# What is required
Reproduce every line in the material below that holds "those".
╭─ Material for this exercise
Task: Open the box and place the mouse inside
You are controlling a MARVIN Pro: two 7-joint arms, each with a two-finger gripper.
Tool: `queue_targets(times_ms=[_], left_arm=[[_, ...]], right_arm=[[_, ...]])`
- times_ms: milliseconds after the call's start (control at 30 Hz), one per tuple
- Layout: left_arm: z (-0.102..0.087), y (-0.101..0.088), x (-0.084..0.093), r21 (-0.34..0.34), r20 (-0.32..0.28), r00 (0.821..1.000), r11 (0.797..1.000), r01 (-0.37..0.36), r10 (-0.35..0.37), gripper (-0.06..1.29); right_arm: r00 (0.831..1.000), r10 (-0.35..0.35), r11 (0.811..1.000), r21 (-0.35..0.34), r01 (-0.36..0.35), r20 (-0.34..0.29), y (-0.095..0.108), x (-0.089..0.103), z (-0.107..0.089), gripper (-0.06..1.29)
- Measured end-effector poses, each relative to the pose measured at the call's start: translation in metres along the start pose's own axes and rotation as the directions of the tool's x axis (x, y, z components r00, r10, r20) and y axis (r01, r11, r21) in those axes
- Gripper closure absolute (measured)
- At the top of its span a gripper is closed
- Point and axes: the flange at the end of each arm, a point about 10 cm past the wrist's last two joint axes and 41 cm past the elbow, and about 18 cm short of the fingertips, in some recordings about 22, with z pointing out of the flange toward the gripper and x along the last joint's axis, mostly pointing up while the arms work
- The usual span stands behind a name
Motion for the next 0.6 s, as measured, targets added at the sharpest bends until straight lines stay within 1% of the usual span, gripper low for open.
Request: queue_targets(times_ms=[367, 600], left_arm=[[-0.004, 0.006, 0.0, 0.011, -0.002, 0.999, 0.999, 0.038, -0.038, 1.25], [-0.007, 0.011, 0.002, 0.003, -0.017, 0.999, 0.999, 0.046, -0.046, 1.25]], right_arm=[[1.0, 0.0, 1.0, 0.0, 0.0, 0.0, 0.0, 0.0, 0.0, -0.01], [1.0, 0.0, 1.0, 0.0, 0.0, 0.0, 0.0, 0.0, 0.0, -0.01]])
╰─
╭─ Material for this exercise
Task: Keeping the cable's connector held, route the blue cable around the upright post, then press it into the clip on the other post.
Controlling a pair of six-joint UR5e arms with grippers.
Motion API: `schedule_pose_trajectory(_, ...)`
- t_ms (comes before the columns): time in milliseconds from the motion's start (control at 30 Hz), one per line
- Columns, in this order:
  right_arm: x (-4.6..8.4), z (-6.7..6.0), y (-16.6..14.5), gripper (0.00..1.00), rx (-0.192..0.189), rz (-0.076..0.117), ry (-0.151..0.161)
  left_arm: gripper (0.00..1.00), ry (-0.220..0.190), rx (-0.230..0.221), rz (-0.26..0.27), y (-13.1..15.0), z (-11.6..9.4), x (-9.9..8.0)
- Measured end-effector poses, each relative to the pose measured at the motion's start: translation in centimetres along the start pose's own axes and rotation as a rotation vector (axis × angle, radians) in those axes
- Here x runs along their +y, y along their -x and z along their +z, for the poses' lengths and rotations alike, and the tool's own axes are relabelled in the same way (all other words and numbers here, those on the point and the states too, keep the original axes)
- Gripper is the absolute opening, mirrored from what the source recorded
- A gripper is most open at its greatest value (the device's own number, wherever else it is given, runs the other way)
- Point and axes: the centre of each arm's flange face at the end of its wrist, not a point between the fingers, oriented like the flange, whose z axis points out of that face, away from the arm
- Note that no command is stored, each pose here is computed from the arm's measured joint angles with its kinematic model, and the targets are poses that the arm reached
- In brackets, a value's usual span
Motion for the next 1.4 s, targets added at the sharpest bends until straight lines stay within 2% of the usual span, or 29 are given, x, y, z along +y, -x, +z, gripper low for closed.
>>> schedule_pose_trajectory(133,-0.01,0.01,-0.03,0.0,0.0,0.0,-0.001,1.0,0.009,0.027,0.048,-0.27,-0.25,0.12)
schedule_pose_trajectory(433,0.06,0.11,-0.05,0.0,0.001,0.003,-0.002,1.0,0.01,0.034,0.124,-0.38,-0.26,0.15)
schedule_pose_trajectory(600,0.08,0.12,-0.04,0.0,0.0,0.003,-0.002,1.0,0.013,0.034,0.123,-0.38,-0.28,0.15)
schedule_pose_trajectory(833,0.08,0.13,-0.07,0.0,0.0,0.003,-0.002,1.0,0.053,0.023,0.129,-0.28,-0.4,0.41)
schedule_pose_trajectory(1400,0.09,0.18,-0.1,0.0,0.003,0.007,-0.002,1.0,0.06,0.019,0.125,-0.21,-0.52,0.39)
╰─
# Final answer
- Measured end-effector poses, each relative to the pose measured at the call's start: translation in metres along the start pose's own axes and rotation as the directions of the tool's x axis (x, y, z components r00, r10, r20) and y axis (r01, r11, r21) in those axes
- Measured end-effector poses, each relative to the pose measured at the motion's start: translation in centimetres along the start pose's own axes and rotation as a rotation vector (axis × angle, radians) in those axes
- Here x runs along their +y, y along their -x and z along their +z, for the poses' lengths and rotations alike, and the tool's own axes are relabelled in the same way (all other words and numbers here, those on the point and the states too, keep the original axes)

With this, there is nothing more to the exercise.